A relação com uma ‘coisa’ chamada Espanha mostra bem da natureza esquizofrénica do que é o sentimento de ser português. As expressões públicas e privadas do facto oscilam entre a absoluta necessidade histórica, por um lado e, por outro, que o mesmo é dispensável e desadequado no mundo globalizado em que vivemos. O que há de esquizofrénico nisto é que, em maior ou menor medida, mais ou menos vezes, todos somos afectados pela contradição e todos oscilamos entre a euforia do espírito da História e a depressão da sua negação recorrente. A alimentar a esquizofrenia, ou melhor, a complexidade, para não abusar da semântica psicanalítica, a forma como se pensa e ensina a história de Portugal. A libertação do Atlântico a par da opressão castelhana, a inovação das descobertas a par da tensão do aniquilamento iminente, as possibilidades económicas da abertura ao mundo a par do fechamento metropolitano. A sobrevivência de Portugal é um milagre da História, conseguido à custa da sua reinvenção permanente. Contudo, a contingência da ‘coisa’ está sempre presente, na incredulidade do sucesso como na frustração do desaire. Entre o Atlântico e a Espanha, o sentimento não podia ser menos complexo, nem menos dual. Um a lembrar as oportunidades da existência separada, a outra a apelar às possibilidades da integração e da escala. Sem sequer mencionar que, até aos tempos de Carlos V, Espanha era uma ‘coisa’ de toda a península e que o rei português reclamou da usurpação do nome por entender que Portugal também era Espanha e que nenhum soberano tinha direito exclusivo sobre o nome. Sem sequer mencionar que Camões era bilingue e que em Os Lusíadas descreveu a “Espanha como cabeça da Europa toda”. A península, entenda-se.

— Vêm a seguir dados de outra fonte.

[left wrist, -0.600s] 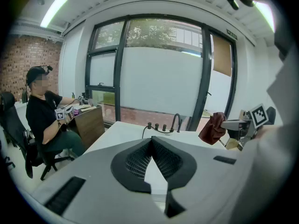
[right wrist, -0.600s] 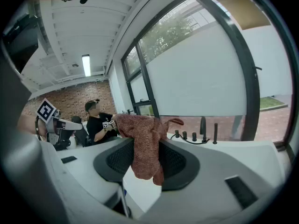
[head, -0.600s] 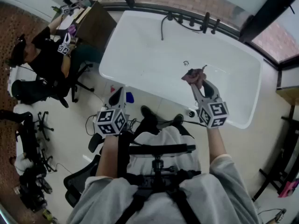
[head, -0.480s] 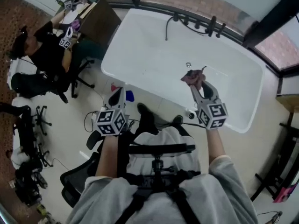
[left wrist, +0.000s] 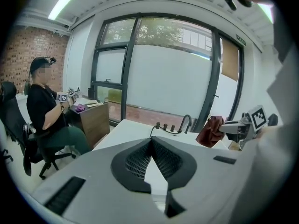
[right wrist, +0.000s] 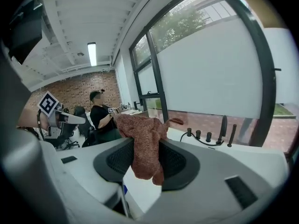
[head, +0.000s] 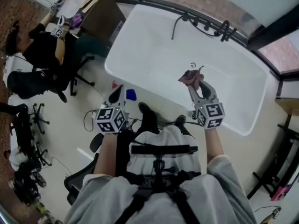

Talvez por isto não sejam de estranhar as recorrentes manifestações de uma difusa vontade de Ibéria, sempre incapaz de cristalizar num projecto político coerente. Mais significativo do que qualquer sondagem é o recurso ao ‘dissolução ibérica’ como arma de arremesso cada vez que a administração central limita ao mínimo os serviços que presta às populações do interior desertificado. Á parte a contabilidade dos ganhos tecnocráticos com a reorganização dos subsistemas da educação e da saúde, por exemplo, a verdade é que, e lembrando a perplexidade colocado pelo António Ferreira na edição da semana passada, as nostalgias iberistas são sempre a expressão de um certo sentimento de derrota e de desencanto com o estado a que chegou Portugal. A ‘coisa pública’ não vai bem e o estado português é demasiado centralizado, ineficiente e continua a contribuir para a crescente desertificação do interior. A complexidade do sentimento de ser português é que impede que a manifestação dessa frustração se transforme em mais qualquer coisa, em projecto alternativo. O ajuntamento popular que contesta o encerramento das urgências locais bem pode clamar que “preferimos ser espanhóis”, mas essa não é a verdade. O ajuntamento popular recorre ao enunciado como expressão de suprema humilhação colectiva, como autoflagelação, e utiliza-o como arma de arremesso dirigida contra um poder político que coloca as populações entre a espada da degradação da ‘coisa pública’ e a parede da renúncia colectiva. Assim, nada mais resta senão pensar o impensável, desejar o indesejável que é a dissolução do vínculo colectivo e expressá-lo, em directo, para toda a comunidade, sabendo contudo que isso não vai acontecer e que nunca se daria um passo para o levar a cabo. É como se se dissesse: “Vede o estado a que isto chegou, para nos obrigarem a dizer o que não queremos dizer!” Por isto mesmo, as sondagens que tanta tinta fizeram correr, em Portugal como em Espanha, pouco têm que ver com sentimentos iberistas; são antes a manifestação de uma frustração incapaz de tratamento catártico ou de encontrar projecto realista alternativo.